Your assignment: Give the lines below again, exactly as they stand, and leave out the images.

#### Information shown ####

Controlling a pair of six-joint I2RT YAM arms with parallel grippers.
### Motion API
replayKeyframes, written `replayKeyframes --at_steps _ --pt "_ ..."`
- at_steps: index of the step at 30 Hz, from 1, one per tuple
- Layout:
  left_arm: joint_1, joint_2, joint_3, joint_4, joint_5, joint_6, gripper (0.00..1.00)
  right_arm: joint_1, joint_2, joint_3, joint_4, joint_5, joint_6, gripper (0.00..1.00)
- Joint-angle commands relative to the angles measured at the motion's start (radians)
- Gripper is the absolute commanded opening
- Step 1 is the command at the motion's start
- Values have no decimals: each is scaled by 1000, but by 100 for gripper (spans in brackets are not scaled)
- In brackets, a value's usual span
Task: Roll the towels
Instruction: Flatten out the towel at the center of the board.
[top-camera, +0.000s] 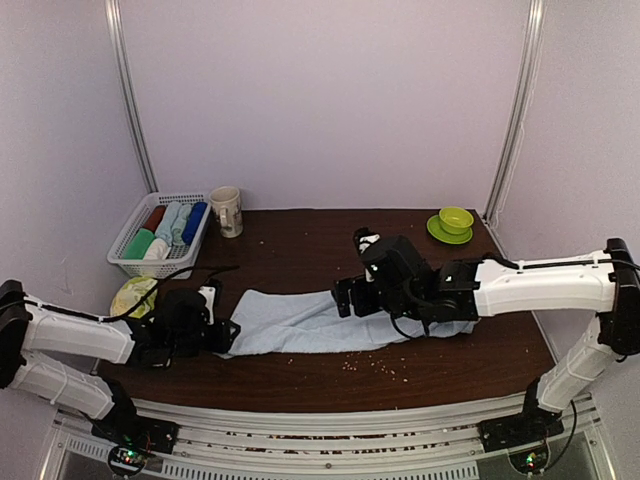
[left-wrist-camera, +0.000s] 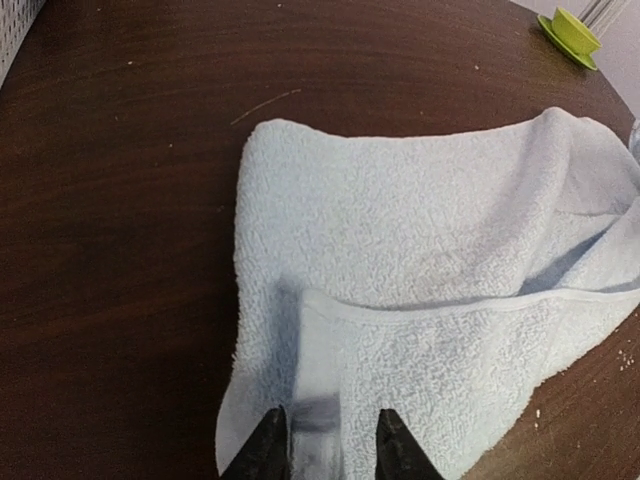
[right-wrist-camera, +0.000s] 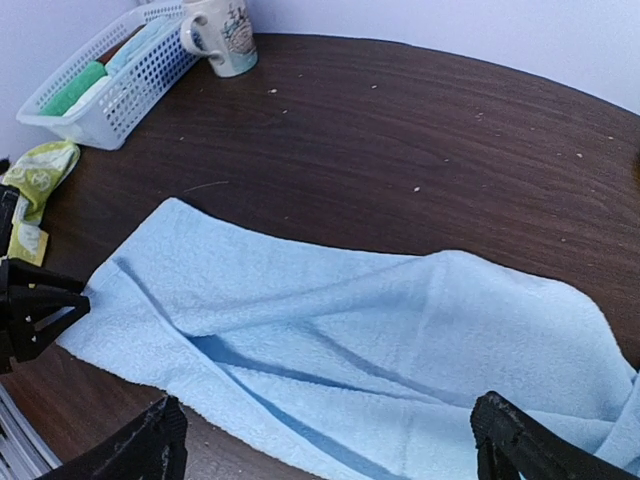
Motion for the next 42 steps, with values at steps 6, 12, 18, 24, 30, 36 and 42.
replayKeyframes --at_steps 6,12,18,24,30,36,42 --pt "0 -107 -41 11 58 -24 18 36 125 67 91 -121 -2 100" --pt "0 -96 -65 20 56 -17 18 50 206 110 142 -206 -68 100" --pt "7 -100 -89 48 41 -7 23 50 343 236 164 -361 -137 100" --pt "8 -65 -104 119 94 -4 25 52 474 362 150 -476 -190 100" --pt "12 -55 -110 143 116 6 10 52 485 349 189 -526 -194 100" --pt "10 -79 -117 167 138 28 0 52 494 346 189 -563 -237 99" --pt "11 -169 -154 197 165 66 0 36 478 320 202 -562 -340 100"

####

Exercise answer:
Controlling a pair of six-joint I2RT YAM arms with parallel grippers.
### Motion API
replayKeyframes, written `replayKeyframes --at_steps _ --pt "_ ..."`
- at_steps: index of the step at 30 Hz, from 1, one per tuple
- Layout:
  left_arm: joint_1, joint_2, joint_3, joint_4, joint_5, joint_6, gripper (0.00..1.00)
  right_arm: joint_1, joint_2, joint_3, joint_4, joint_5, joint_6, gripper (0.00..1.00)
- Joint-angle commands relative to the angles measured at the motion's start (radians)
- Gripper is the absolute commanded opening
- Step 1 is the command at the motion's start
- Values have no decimals: each is scaled by 1000, but by 100 for gripper (spans in brackets are not scaled)
- In brackets, a value's usual span
Task: Roll the towels
Instruction: Flatten out the towel at the center of the board.
[top-camera, +0.000s] 
[left-wrist-camera, +0.000s] 
[right-wrist-camera, +0.000s] 
Motion for the next 42 steps, with values at steps 6, 12, 18, 24, 30, 36 and 42.
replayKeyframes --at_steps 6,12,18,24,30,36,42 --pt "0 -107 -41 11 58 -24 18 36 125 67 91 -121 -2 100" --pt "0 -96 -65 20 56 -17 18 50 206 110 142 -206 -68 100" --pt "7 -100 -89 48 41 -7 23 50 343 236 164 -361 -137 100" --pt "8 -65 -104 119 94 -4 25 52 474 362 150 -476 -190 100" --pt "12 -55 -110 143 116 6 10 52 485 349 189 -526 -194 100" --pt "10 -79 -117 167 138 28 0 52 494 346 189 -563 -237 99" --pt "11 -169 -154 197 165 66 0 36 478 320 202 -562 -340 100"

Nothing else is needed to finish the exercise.